Toutes les fenêtres des premier, second et troisième étages des maisons environnantes se fermèrent et la place devint silencieuse. Cependant, la perception spirituelle de Klein lui soufflait qu’il y avait beaucoup de monde posté derrière les fenêtres, autour des ruelles, dans les coins sombres, à observer ces étrangers qui faisaient brusquement irruption dans leur univers.
Danitz baissa la tête et dit d’une voix étouffée :
– « Ne vous inquiétez pas, c’est leur façon de se protéger. »
– « Ah ? » fit Klein, exprimant ses doutes.
Danitz laissa échapper un petit rire.
– « Avant que cet endroit ne soit totalement colonisé, les natifs de l’Archipel de Rorsted croyaient en Kalvetua, le Dieu de la Mer. Ils étaient convaincus que cette divinité, qui se manifeste sous la forme d’un gigantesque serpent de mer, protégerait toutes les îles des environs des tremblements de terre ou des tsunamis.
« Depuis que cette croyance a été déclarée illégale, l’Église du Seigneur des Tempêtes n’a cessé de lutter contre les hérétiques. Même l’Église de la Nuit Éternelle et celle de la Vapeur et des Machines ne parviennent pas à étendre leur influence ici, et il n’y a que quelques cathédrales.
« Mais comment une foi qui est en place depuis des siècles, voire un millénaire, pourrait-elle être si facilement éradiquée ? Il y a encore de nombreux fidèles du Dieu de la Mer à Bayam, sur l’île de la Montagne Bleue et sur la Mer de Rorsted. Même si tous les un ou deux mois, des groupes sont capturés et subissent toutes sortes de châtiments extrêmes, on ne renversera pas la situation de sitôt.
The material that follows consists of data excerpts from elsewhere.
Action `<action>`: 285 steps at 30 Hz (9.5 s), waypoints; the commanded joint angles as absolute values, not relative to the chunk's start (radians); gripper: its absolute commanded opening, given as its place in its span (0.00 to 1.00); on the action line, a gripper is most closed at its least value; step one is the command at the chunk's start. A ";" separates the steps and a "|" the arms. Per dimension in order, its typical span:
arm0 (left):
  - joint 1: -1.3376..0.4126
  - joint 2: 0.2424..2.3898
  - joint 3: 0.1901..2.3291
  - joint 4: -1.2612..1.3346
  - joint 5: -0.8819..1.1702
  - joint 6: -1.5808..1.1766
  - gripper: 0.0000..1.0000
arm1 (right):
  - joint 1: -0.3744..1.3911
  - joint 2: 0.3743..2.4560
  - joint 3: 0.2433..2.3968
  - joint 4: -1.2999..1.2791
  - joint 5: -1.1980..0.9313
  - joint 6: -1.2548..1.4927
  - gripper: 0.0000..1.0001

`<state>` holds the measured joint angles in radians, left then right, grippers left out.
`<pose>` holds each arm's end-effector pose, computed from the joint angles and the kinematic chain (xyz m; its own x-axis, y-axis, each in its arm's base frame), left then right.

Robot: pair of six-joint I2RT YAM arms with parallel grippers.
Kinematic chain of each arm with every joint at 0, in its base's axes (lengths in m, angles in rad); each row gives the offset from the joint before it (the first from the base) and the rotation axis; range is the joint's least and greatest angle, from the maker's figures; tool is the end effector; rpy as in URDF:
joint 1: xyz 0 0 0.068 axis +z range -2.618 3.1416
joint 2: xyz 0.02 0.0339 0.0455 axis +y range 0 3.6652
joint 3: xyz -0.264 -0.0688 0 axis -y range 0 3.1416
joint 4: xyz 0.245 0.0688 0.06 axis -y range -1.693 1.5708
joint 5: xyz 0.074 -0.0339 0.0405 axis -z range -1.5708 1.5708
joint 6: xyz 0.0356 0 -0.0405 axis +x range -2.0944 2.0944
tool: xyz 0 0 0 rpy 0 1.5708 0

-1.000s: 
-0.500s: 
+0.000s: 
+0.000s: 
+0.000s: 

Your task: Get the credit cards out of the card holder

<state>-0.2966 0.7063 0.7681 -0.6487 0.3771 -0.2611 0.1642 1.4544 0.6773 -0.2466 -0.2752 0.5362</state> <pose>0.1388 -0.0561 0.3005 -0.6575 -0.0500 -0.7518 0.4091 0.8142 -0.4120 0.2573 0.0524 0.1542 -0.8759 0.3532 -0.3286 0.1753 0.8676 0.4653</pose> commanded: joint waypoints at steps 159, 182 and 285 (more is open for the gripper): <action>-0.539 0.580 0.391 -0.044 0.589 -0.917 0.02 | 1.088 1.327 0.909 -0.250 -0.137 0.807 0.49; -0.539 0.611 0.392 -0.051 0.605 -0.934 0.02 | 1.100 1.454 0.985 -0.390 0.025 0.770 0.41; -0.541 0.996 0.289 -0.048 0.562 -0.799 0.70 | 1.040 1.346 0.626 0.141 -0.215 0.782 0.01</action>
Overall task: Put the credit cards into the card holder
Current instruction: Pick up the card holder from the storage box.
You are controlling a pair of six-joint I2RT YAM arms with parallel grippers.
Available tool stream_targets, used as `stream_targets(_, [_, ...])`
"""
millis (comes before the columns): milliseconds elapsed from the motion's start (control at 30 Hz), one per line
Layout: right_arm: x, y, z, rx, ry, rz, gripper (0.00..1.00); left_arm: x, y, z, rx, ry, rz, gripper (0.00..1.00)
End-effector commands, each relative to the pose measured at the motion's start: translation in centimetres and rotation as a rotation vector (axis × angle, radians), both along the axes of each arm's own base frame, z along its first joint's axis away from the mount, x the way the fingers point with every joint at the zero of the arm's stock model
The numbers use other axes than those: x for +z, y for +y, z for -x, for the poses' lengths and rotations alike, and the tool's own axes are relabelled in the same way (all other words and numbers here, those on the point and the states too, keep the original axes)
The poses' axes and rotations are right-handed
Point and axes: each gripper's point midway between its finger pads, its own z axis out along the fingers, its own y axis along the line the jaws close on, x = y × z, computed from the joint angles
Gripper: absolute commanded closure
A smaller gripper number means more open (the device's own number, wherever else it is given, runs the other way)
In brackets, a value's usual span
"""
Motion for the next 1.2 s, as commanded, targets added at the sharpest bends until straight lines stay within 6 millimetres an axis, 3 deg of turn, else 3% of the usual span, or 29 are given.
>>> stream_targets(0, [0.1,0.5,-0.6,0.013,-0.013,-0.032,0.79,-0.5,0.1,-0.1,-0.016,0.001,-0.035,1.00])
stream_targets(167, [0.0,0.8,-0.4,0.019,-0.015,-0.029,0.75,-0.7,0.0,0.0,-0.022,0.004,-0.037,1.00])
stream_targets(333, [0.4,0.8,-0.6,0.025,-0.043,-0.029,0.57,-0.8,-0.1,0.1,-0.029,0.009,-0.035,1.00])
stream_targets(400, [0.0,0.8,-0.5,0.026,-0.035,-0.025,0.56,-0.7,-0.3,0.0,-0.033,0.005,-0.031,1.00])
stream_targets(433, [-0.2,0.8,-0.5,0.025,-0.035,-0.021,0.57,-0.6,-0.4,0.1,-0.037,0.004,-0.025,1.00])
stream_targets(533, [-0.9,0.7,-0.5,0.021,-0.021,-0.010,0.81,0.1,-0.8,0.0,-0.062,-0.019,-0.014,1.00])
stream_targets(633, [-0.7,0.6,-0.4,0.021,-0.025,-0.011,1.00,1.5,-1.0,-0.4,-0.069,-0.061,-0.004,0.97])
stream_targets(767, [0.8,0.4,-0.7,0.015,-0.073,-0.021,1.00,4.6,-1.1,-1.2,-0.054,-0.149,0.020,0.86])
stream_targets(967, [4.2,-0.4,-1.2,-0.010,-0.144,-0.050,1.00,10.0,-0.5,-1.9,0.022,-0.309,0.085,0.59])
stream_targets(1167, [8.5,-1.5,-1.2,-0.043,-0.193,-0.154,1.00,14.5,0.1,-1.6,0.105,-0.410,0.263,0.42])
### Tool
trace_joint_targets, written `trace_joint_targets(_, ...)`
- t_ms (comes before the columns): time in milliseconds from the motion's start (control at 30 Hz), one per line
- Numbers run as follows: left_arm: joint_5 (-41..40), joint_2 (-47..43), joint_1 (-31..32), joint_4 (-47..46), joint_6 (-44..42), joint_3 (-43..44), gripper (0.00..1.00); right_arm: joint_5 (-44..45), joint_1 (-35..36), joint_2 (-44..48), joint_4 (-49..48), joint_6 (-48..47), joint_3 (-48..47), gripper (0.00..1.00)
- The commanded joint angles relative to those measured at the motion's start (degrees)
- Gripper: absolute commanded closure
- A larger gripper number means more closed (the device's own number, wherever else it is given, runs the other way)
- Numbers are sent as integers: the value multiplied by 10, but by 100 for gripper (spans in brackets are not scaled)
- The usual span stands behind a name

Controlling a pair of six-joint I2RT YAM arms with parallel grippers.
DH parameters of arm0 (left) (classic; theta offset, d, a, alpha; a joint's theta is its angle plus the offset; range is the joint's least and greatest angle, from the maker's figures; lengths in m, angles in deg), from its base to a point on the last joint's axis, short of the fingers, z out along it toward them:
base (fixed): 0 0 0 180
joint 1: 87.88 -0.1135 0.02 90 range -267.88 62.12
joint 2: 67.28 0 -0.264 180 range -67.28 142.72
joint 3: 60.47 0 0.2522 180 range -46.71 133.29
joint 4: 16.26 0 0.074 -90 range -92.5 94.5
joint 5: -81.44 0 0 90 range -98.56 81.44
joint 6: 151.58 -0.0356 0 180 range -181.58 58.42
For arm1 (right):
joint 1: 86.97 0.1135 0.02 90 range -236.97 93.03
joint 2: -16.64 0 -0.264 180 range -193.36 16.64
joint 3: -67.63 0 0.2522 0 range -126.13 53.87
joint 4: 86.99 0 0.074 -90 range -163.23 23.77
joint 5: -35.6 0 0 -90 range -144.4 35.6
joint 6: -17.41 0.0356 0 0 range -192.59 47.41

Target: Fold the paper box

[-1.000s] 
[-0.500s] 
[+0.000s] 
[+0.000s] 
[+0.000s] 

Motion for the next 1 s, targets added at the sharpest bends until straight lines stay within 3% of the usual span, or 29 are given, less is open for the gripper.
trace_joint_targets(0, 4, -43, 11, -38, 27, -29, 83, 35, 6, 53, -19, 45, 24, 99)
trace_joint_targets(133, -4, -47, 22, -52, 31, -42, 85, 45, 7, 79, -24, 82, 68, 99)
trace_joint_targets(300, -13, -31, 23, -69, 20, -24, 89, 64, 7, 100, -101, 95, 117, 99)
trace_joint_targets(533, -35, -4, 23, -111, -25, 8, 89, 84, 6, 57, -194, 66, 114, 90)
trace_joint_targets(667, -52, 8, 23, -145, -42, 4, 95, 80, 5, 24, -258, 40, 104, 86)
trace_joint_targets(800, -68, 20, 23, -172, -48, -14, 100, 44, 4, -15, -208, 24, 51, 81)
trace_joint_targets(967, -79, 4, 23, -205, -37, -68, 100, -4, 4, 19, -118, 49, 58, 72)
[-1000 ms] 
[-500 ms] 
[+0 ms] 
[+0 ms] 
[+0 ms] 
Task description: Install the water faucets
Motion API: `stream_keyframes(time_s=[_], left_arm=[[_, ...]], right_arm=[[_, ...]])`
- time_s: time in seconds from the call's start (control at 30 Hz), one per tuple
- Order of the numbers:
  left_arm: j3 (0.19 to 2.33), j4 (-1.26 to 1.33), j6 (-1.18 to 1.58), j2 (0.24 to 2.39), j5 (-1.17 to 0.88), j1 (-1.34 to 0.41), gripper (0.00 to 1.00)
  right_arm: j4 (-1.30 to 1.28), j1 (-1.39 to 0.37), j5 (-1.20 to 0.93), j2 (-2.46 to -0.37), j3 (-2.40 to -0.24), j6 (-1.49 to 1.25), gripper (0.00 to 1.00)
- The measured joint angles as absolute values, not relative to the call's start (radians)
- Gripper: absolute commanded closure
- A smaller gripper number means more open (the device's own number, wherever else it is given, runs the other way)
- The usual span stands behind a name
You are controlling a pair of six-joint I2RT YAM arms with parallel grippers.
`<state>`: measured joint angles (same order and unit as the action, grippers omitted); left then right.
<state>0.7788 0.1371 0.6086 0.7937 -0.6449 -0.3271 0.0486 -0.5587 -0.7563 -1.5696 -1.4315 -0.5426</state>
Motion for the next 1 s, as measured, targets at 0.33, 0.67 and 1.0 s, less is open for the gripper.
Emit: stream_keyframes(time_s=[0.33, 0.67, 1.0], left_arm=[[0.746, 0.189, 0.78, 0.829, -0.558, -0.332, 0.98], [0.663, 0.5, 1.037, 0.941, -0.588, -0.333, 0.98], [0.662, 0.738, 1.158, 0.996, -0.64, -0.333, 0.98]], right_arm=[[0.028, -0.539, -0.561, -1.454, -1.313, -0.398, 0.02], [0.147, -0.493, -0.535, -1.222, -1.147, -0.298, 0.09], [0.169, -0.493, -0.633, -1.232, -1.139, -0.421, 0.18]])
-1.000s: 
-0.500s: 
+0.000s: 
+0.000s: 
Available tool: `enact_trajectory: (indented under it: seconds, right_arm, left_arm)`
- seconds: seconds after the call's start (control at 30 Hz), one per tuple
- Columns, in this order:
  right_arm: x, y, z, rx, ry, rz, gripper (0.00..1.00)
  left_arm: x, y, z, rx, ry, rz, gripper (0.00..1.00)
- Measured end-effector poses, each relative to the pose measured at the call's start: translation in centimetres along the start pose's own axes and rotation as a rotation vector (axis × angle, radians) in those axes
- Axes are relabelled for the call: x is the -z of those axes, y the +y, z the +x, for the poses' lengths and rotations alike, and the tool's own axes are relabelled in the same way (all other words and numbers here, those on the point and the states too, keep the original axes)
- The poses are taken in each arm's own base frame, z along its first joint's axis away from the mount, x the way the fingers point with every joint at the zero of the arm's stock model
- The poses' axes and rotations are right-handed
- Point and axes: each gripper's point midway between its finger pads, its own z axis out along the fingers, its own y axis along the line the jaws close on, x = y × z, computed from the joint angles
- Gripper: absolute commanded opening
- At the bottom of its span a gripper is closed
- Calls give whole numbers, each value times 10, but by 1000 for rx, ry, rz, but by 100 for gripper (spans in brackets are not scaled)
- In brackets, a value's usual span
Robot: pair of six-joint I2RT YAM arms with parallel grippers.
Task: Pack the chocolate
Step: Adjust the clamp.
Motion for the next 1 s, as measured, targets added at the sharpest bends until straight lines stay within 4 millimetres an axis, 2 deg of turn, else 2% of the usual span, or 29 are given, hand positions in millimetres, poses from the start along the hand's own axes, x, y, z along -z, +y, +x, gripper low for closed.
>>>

Les croyants du Dieu de la Mer sont le principal soutien de la Résistance.
« À mon avis, il faudra encore au moins cent ans avant que la foi en cette divinité ne soit totalement éradiquée. À condition bien sûr qu’il n’y ait pas d’autres éléments perturbateurs. »
Le Dieu de la Mer Kalvetua… Un gigantesque serpent de mer… Klein qui écoutait, pensif, suivit le pirate dans une maison de trois niveaux située sur la droite et empruntèrent un escalier étroit qui menait au dernier étage.
Danitz frappa à la porte qui se trouvait sur sa gauche.
– « Qui est là ? » demanda quelqu’un à voix basse.
– « Un ami qui apporte du vin et des grillades ».
– « D’où ? » demanda la voix, question qui parut étrange à Klein.
Danitz recula d’un pas.
– « De la mer. »
Il y eut un grincement. La porte s’ouvrit lentement et le jeune homme aperçut un bras nu sur lequel était tatoué un hideux serpent de mer bleu.